This example shows that complex, multi-input machines can resist classification
and blur the lines between labels like "touch device", "laptop", "drawing
tablet", etc. It also illustrates that identifying the "primary" pointing
device using only machine configuration may yield unintuitive and suboptimal
results.
While we can almost-certainly improve our hardware detection heuristics to
better answer this question (and we should, at the very least), perhaps it
makes more sense for Firefox to incorporate user intentions into the decision.
Intentions could be communicated directly by the user through some sort of
setting or indirectly through the user's actions.
For example, if the user intends to draw on the screen with a pen, perhaps
Firefox provides something like a "drawing mode" that the user can toggle to
change the primary pointing device to the pen. Or perhaps it's better for
Firefox to interpret the mere fact of receiving pen input as evidence of the
user's intent and switch the reported primary pointing device automatically.
If we wanted to switch automatically, there are predictable traps and pitfalls
we need to think about: we need to ensure that we don't create frustrating user
experiences where web pages may "pop" beneath the user suddenly, and
we should likely incorporate some kind of "settling time" so we don't
oscillate between devices.
It's worth noting that Chromium doesn't seem to incorporate anything like
what's being suggested here, so if this is well-designed it may be an
opportunity for Firefox to try something novel.
================================================================================
State of the Browser
================================================================================
Pan and Zoom, Inertia, Overscroll, and Elastic Bounce
=========================================================
As can be seen in the videos below, Firefox's support for inertia, overscroll,
and elastic bounce works well on all platforms when a stylus pen is used
as the input device, and it also works just fine with the touchscreen on the
Dell XPS 15. However, it completely fails when the touchscreen is used on
the Microsoft Surface Pro. While more investigation is needed to completely
understand these issues, the fact that the correctly-behaving digitizing pens
use the Pointer API and the misbehaving input devices do not may be related.

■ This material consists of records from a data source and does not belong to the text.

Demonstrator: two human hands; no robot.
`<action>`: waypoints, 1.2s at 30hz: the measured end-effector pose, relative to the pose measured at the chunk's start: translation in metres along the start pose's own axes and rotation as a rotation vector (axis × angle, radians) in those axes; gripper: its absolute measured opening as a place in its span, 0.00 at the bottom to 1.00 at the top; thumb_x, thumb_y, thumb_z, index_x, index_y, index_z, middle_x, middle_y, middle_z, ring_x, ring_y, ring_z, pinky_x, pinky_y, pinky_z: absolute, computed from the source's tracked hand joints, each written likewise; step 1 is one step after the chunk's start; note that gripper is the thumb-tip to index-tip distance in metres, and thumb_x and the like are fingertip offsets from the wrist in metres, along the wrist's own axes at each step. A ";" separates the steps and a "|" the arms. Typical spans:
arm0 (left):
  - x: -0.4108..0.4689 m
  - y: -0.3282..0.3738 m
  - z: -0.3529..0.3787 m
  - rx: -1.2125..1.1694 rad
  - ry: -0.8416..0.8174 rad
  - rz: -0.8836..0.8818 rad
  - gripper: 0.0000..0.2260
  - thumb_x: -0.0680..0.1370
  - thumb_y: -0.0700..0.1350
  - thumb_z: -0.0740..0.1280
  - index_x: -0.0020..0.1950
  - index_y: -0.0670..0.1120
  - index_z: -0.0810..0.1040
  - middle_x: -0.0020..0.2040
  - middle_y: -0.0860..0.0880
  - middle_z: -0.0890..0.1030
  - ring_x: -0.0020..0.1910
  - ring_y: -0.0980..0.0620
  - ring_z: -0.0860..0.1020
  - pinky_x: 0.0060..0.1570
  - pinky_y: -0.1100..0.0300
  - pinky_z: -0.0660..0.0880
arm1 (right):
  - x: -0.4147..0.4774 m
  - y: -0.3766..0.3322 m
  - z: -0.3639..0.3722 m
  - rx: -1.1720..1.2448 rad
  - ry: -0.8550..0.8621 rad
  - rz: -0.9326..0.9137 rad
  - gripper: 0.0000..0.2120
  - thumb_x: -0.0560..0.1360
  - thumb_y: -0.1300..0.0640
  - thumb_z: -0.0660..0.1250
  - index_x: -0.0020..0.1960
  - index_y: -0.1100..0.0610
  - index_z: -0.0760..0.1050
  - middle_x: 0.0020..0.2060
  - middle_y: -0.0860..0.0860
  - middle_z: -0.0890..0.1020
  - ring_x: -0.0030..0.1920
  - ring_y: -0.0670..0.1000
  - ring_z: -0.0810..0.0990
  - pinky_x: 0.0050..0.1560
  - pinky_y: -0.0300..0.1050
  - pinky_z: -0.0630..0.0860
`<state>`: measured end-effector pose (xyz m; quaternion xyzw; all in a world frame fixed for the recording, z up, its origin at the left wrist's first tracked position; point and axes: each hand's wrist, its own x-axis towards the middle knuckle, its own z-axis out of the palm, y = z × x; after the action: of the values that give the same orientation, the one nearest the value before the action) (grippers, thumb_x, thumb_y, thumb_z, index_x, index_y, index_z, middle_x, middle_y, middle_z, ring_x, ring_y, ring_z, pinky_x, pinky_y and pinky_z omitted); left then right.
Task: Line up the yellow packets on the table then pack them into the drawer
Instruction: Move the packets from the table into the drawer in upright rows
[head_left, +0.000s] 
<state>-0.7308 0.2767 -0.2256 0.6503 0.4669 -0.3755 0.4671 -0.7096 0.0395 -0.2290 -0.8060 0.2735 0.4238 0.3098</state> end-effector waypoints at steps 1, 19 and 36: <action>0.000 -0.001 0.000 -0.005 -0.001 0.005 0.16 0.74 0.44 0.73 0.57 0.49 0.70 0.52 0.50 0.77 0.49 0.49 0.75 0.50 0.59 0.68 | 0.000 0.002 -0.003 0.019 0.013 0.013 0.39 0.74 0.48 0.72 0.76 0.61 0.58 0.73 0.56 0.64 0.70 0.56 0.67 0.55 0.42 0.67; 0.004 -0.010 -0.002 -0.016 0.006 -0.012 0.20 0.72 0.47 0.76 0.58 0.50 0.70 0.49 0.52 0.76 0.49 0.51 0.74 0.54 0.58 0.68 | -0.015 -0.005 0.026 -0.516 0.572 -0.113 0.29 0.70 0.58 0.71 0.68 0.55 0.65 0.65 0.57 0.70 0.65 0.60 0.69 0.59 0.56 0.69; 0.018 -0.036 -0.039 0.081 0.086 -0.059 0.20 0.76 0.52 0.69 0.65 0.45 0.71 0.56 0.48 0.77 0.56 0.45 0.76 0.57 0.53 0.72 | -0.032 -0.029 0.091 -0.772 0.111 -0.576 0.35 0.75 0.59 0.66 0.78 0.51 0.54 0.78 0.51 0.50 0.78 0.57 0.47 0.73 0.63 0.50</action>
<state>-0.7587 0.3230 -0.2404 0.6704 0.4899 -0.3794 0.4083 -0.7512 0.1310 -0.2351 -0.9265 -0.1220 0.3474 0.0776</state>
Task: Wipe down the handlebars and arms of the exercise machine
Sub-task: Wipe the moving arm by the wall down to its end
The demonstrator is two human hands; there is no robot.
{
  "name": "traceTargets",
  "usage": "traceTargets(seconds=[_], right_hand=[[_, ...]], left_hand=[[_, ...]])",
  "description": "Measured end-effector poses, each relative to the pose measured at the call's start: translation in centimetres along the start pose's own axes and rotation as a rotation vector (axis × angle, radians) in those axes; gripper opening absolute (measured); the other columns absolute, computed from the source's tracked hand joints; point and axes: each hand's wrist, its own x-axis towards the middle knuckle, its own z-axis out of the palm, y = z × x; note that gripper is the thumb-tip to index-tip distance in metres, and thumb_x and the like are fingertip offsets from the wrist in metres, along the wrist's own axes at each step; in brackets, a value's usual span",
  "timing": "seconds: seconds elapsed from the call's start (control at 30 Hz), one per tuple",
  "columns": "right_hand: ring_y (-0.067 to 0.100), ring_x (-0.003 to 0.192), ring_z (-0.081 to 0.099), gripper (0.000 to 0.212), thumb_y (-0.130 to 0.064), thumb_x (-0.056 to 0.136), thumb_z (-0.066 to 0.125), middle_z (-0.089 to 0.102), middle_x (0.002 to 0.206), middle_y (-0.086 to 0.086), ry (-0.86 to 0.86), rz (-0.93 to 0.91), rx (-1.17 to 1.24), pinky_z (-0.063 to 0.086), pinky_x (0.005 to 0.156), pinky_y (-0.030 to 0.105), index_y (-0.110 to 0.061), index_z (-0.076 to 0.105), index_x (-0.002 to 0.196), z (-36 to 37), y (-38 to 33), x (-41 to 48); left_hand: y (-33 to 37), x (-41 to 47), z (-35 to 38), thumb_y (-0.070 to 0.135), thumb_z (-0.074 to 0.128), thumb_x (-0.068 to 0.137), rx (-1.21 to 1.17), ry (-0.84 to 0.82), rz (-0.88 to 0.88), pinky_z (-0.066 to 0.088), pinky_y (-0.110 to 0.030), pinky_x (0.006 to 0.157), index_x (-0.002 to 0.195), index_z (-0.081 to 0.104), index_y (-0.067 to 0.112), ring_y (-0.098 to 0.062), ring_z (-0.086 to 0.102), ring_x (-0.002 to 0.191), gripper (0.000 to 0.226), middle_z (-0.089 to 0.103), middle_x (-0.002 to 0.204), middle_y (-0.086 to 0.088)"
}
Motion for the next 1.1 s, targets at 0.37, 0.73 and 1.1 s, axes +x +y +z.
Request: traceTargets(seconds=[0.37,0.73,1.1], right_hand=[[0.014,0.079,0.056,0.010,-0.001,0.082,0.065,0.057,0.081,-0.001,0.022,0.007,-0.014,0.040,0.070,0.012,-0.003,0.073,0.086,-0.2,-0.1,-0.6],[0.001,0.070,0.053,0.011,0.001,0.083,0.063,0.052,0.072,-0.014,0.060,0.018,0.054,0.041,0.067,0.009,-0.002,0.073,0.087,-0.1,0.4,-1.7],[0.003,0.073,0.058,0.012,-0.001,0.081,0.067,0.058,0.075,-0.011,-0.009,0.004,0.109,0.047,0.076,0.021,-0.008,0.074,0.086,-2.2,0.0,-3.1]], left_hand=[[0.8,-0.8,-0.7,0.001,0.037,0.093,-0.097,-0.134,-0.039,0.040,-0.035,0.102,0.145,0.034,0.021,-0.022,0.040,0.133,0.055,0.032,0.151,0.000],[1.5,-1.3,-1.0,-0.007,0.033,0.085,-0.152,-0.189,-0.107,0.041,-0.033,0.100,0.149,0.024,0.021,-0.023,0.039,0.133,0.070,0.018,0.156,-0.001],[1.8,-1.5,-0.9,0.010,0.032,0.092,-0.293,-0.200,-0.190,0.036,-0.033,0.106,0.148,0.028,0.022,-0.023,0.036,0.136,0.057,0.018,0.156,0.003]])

showcasing overscroll and bounce not working on Surface Pro with touch, but
other devices/inputs are working
showing that everything works just fine with an external Wacom digitizer
Pointer Media Queries
=========================================================
**"any-pointer" Queries**
Unlike the ``pointer`` media queries, which rely on the browser to make a policy
decision about what should be considered the "primary" pointer in a given
system configuration, the ``any-pointer`` queries are much more objective and
binary: the computer either has a type of device attached to it, or it
doesn't.
**any-pointer: coarse**
Firefox reports that there are "coarse" pointing devices present if either of
these two points is true:
1. ``GetSystemMetrics(SM_DIGITIZER)`` reports that a device that supports
touch or pen is present.
2. Based on heuristics, Firefox concludes that it is running on a computer it
considers a "tablet".
Point #1 is incorrect, as a pen is not a "coarse" pointing device. Note that
this is a recent regression in `Bug 1811303 <https://bugzilla.mozilla.org/show_bug.cgi?id=1811303>`__
that was uplifted to Firefox 112, so this actually regressed as this document
was being written! This is responsible for the incorrect "Windows 10 Desktop +
Wacom USB Tablet" issue in the table.
where Firefox is trying to determine if a coarse pointing device is present
by determining whether it is running on a tablet, when instead it should be
directly testing for coarse pointing devices (since, of course, those can exist
on machines that wouldn't normally be considered a "tablet"). This is
responsible for the incorrect "Windows 10 Dell XPS 15 (Touch Disabled) + Wacom
USB Tablet" issue in the table below.
**any-pointer: fine**
Firefox reports that there are "fine" pointing devices present if and only if
it detects a mouse. This is clearly already wrong. Firefox determines that the
computer has a mouse using the following algorithm:
1. If ``GetSystemMetrics(SM_MOUSEPRESENT)`` returns false, report no mouse.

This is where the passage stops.